## Image Data Representation for Classification

An image is represented as an array of pixels Eg: 64p * 64 p. 
Each pixel has ameasure of R, G,B colour intensities.  
So, a picture can be represented as a set of three 64 * 64 matrices 

In [24]:
from IPython.display import Math
from IPython.display import Latex

## Notations

1. Image as a vector  of pixel intensities
  - Each image can be represented as a vector, i.e the three matrices can be unpacked. 
into a single vector, of dimension ($n_x * 1$).
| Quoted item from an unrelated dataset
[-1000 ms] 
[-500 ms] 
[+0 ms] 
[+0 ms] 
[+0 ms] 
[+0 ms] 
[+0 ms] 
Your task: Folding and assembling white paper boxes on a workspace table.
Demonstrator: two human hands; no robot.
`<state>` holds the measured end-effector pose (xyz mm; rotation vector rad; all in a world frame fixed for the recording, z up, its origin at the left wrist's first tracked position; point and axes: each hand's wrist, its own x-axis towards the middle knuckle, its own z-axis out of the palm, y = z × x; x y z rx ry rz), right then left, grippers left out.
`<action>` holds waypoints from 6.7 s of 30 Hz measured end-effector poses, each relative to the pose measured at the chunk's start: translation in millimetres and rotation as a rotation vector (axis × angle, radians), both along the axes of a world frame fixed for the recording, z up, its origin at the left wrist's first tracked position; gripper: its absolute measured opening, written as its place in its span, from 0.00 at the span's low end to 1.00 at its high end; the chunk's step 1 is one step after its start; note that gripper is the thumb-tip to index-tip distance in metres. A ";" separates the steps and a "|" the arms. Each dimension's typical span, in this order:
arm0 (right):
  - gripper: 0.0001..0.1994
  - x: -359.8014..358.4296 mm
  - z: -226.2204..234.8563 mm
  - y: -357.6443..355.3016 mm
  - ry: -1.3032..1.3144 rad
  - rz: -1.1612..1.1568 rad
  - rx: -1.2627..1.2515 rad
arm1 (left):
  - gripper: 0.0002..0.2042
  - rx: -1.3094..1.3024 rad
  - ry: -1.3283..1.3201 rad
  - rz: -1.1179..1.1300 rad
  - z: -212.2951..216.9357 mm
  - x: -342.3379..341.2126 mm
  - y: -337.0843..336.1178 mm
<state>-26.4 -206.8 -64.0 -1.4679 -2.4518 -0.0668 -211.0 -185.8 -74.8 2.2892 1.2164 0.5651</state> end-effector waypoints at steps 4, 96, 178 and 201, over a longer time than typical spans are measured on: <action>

A single image can then be represented as (x,y) where $x \in R^{n_x}$ i.e x is a column vector and $y \in (0,1)$
2. The data set comprising of m training examples, can then be represented as -   
$${(x^{(1)},y^{(1)}), (x^{(2)},y^{(2)}), ..... , (x^{(m)},y^{(m)})}$$   
3. All the $x^i$'s can be represented as a 2 D matrix, called X. m images, each a column vector of dim ($n_x,1$), can be represented as a matrix X of ($n_x$, m) dimension
4. All the $y^i$'s  can be represented by a vector of (1,m) dimension

In [29]:
import numpy as np

Say, an image is represented by a 3p * 3p resolution.

In [49]:
r = np.random.randint(1,100,9).reshape(3,3)
b = np.random.randint(1,100,9).reshape(3,3)
g = np.random.randint(1,100,9).reshape(3,3)
print(r)
print(b)
print(g)

[[47 30 22]
 [41 81  8]
 [20 73 98]]
[[88 76 96]
 [46 30 99]
 [46 42 11]]
[[91 19 31]
 [57 62 54]
 [16 37 45]]


A single image can then be represented by a single vector, with rows unpacked into a column matrix. 

In [60]:
new_arr = np.append(np.append(r.reshape(9,1), b.reshape(9,1)), g.reshape(9,1))
new_arr
# n_x is therefore 27 in this case

array([47, 30, 22, 41, 81,  8, 20, 73, 98, 88, 76, 96, 46, 30, 99, 46, 42,
       11, 91, 19, 31, 57, 62, 54, 16, 37, 45])

## Logistic Regression

For task of classification, given a feature vector (or a record in a tabular data), we want a probability of outcome.  
What we want is an estimate of y i.e.    
$$\hat y = P(Y = 1 \mid x)$$  
such that   
$$0 \leq \hat y \leq 1$$

## Model Formulation ( not Hypothesis as we will not test hypothesis later)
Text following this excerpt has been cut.